Each line of the data holding "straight" should be found and copied.
+ + + +
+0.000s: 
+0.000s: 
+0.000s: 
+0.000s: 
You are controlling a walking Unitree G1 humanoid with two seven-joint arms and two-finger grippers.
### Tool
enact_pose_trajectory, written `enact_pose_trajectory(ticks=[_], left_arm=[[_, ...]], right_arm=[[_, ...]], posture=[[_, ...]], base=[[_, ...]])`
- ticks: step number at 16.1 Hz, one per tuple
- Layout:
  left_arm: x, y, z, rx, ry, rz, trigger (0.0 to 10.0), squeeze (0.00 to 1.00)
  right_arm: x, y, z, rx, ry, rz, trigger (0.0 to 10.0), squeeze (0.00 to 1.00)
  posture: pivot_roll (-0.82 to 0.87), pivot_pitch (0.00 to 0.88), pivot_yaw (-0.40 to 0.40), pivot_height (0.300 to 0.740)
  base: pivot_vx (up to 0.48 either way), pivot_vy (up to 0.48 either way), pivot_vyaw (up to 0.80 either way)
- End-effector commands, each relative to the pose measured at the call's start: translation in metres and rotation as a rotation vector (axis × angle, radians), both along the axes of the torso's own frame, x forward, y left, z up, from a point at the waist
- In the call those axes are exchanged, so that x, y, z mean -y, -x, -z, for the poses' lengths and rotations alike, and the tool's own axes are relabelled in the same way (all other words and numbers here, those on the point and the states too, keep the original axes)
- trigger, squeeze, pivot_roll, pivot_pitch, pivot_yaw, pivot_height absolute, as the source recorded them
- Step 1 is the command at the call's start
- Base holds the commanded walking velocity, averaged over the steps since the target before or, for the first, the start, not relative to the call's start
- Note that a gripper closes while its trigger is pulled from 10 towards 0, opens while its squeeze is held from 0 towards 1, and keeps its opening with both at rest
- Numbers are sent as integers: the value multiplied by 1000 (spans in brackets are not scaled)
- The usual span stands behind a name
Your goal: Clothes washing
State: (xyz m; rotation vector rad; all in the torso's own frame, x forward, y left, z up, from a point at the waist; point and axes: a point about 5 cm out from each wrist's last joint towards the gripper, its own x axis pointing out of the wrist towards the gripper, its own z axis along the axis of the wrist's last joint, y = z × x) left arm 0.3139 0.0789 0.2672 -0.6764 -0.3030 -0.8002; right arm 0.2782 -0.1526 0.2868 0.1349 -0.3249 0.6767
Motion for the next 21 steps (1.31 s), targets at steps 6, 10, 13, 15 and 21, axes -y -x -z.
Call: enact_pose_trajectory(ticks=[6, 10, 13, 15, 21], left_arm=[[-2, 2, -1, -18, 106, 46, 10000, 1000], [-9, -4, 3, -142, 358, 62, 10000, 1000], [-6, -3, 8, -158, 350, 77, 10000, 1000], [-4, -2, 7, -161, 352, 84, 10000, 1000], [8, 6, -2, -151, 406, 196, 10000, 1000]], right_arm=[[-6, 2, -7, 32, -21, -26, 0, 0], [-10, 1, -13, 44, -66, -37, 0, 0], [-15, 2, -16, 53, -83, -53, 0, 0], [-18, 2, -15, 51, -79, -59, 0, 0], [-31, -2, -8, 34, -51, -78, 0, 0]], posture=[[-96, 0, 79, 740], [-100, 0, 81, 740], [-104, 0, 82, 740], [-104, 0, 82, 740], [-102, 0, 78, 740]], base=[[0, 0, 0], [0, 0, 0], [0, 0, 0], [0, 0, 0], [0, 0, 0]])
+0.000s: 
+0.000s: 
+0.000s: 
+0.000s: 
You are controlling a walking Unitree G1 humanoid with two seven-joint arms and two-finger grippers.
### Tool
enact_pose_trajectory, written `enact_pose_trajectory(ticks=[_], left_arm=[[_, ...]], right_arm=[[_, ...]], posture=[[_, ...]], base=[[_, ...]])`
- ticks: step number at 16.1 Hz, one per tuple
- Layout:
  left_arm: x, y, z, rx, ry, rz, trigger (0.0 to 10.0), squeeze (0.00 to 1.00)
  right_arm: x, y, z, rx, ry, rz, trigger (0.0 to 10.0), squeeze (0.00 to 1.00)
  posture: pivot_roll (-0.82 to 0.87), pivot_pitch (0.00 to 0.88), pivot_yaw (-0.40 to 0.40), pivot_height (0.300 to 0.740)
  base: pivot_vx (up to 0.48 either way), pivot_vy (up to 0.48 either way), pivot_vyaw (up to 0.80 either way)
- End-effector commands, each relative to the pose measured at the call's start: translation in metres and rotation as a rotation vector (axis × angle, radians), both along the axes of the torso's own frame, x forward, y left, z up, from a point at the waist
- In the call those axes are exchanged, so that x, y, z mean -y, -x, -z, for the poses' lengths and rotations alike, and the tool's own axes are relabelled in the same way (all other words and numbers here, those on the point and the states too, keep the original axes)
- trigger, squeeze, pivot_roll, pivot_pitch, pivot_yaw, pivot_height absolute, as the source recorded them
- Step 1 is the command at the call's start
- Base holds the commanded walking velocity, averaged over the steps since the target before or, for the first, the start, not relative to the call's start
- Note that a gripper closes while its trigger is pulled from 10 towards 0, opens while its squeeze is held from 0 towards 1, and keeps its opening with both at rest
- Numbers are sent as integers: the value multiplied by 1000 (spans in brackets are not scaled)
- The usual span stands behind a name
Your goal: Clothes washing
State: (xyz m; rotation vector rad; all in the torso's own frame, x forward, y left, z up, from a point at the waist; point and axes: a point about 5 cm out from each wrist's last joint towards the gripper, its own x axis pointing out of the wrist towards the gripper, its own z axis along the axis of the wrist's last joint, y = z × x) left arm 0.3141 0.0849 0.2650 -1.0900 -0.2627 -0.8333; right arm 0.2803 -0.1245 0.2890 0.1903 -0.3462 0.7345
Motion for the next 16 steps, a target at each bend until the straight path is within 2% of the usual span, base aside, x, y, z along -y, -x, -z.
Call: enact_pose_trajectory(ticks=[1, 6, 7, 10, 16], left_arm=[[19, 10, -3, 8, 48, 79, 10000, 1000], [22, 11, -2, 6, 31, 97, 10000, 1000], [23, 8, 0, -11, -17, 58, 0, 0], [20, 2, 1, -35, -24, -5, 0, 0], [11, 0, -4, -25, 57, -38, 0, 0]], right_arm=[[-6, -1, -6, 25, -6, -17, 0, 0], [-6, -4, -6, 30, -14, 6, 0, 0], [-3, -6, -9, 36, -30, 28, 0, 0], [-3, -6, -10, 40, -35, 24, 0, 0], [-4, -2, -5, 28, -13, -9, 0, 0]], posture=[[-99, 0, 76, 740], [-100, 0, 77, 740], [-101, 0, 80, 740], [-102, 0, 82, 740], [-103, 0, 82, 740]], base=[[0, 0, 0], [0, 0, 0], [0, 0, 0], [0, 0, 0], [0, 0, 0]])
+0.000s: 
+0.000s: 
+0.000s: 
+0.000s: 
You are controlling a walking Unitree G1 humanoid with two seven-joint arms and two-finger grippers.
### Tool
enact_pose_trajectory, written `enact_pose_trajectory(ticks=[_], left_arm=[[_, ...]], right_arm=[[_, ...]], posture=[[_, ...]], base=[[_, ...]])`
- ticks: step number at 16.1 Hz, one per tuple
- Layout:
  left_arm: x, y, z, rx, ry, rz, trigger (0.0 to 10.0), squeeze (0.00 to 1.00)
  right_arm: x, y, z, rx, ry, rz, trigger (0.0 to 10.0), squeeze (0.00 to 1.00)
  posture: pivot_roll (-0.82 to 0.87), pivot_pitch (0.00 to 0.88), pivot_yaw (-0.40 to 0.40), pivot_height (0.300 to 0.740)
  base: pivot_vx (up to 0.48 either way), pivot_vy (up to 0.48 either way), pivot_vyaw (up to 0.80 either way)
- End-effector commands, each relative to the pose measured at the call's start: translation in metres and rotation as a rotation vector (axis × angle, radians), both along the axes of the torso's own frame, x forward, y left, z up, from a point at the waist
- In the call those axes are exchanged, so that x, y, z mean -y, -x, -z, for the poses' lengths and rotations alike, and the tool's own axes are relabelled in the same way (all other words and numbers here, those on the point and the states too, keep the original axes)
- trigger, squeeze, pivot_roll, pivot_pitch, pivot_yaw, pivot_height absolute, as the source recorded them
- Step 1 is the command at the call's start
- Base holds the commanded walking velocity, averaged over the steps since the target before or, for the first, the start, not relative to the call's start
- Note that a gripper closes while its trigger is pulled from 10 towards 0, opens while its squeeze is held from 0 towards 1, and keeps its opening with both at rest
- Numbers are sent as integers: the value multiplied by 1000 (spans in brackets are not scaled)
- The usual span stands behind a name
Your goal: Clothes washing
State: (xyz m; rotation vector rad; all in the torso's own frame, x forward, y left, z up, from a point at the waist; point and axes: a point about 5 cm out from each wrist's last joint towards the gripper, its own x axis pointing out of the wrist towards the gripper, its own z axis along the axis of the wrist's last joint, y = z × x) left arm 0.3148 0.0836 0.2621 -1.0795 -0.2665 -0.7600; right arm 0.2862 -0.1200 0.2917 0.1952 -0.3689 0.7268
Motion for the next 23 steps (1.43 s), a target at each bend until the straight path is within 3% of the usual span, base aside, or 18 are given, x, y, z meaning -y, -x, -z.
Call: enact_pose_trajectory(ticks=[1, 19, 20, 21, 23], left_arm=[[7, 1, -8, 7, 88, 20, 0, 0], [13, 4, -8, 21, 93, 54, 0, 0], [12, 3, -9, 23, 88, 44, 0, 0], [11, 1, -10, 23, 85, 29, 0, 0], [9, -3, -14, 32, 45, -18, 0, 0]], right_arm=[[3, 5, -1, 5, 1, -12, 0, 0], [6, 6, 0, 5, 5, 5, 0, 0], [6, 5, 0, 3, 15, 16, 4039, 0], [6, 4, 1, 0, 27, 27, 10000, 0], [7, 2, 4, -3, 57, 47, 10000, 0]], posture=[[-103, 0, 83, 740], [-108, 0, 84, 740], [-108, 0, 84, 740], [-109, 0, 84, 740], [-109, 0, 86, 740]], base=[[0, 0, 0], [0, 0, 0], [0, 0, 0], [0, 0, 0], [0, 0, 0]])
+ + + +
• _ANSWER TO THIS PROBLEM_
Motion for the next 16 steps, a target at each bend until the straight path is within 2% of the usual span, base aside, x, y, z along -y, -x, -z.
Motion for the next 23 steps (1.43 s), a target at each bend until the straight path is within 3% of the usual span, base aside, or 18 are given, x, y, z meaning -y, -x, -z.

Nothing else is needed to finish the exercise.